Barulah, aku sadar. Setelahnya, tak ada lagi rengekan tak mau sekolah. Tak ada lagi. Aku janji!

****

Aku belajar untuk mengenal orang-orang dengan postur tubuh yang hampir semuanya serupa denganku. Memberanikan diri menjabat tangan untuk pertama kalinya. Lalu terucap dari bibir yang kaku dan gemetar ini sepatah dua patah kata, "Siapa namamu?" Lalu lelaki dihadapanku pun menjawab dengan senyum, "Aku Faruq,"
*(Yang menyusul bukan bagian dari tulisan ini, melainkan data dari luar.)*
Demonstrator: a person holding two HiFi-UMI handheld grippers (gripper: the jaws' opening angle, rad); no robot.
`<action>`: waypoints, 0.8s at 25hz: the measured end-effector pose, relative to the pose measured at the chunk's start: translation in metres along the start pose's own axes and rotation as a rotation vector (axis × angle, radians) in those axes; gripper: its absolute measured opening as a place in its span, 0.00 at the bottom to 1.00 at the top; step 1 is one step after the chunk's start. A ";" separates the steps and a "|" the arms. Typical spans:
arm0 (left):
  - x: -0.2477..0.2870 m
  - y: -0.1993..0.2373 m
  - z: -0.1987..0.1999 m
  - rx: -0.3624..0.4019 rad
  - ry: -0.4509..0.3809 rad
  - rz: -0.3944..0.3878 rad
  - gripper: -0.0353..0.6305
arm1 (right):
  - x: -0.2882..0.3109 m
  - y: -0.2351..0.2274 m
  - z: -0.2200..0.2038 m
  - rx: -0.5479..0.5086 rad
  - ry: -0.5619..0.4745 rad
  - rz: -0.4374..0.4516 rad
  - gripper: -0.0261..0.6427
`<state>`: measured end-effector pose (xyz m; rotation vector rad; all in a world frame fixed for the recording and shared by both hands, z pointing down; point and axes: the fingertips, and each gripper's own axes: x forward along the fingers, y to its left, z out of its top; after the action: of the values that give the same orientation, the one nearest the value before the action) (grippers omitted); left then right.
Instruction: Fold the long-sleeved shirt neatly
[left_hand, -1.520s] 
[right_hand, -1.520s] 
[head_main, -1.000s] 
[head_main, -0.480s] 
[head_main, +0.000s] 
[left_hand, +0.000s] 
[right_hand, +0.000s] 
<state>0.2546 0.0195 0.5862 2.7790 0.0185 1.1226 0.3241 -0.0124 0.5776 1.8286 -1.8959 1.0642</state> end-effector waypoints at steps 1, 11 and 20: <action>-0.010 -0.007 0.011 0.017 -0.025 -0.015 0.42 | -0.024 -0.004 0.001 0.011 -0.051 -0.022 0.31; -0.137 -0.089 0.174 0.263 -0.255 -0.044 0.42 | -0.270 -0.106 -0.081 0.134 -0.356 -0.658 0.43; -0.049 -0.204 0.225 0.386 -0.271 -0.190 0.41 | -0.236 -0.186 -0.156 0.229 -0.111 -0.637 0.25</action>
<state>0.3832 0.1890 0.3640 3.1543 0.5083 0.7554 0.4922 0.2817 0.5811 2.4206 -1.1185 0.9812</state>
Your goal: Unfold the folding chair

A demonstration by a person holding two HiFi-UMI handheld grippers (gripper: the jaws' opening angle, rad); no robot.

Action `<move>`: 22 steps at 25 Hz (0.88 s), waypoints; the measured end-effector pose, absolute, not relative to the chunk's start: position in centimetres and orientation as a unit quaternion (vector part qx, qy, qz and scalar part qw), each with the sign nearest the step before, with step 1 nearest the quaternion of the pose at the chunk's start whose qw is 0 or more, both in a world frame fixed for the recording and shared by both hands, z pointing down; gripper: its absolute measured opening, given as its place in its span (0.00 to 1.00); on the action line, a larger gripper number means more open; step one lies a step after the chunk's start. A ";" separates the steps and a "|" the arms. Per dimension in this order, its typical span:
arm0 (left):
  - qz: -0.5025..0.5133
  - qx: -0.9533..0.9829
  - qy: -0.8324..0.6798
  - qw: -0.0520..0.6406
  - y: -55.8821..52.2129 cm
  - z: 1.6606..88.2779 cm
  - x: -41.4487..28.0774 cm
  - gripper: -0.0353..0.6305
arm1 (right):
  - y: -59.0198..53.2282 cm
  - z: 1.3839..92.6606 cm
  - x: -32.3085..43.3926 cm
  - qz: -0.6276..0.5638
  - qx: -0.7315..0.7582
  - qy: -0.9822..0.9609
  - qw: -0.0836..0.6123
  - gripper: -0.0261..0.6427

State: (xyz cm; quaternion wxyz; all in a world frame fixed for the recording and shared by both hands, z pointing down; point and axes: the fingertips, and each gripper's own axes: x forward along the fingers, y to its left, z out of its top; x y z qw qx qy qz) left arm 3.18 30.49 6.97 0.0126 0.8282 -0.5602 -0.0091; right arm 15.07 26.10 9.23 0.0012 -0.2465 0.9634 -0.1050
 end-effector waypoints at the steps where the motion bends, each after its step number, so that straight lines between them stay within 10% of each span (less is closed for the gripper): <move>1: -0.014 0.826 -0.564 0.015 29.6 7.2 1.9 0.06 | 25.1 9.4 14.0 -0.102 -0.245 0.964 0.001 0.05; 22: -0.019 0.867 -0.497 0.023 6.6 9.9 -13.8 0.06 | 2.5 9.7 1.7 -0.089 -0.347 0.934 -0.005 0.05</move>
Itulah kali pertama aku belajar mengenal orang-orang yang ada di sekeliling. Itu pulalah yang menjadi awal mula aku menulis sebuah cerita. Cerita yang dulu tak pernah aku sadari, ternyata begitu manis itu semua dilalui. :)

Apalagi, ketika guru-guruku ramah menyapa setiap anak. Senyumnya menenteramkan jiwa anak kecil seperti kami. Bicaranya selalu menarik hati kami. Di sana ada cinta. Dan di sana ada ketulusan yang tak bisa dibandingkan dengan apapun. Itulah yang mereka berikan pada kami.

****

Masuk kelas jam tujuh tepat. Dimulai dengan duduk-duduk melingkar. Di setiap genggam tangan anak-anak ada Alqur'an. Waktu itu, tak kulihat ada seorangpun yang masih memegang buku Iqro'. Semua sudah pandai membaca Alquran. Di sebalik itu, ada hati yang mekar. Ada jiwa yang tersiram air segar. Ya Rabb, inikah jalan indahMu mempertemukanku dengan mereka?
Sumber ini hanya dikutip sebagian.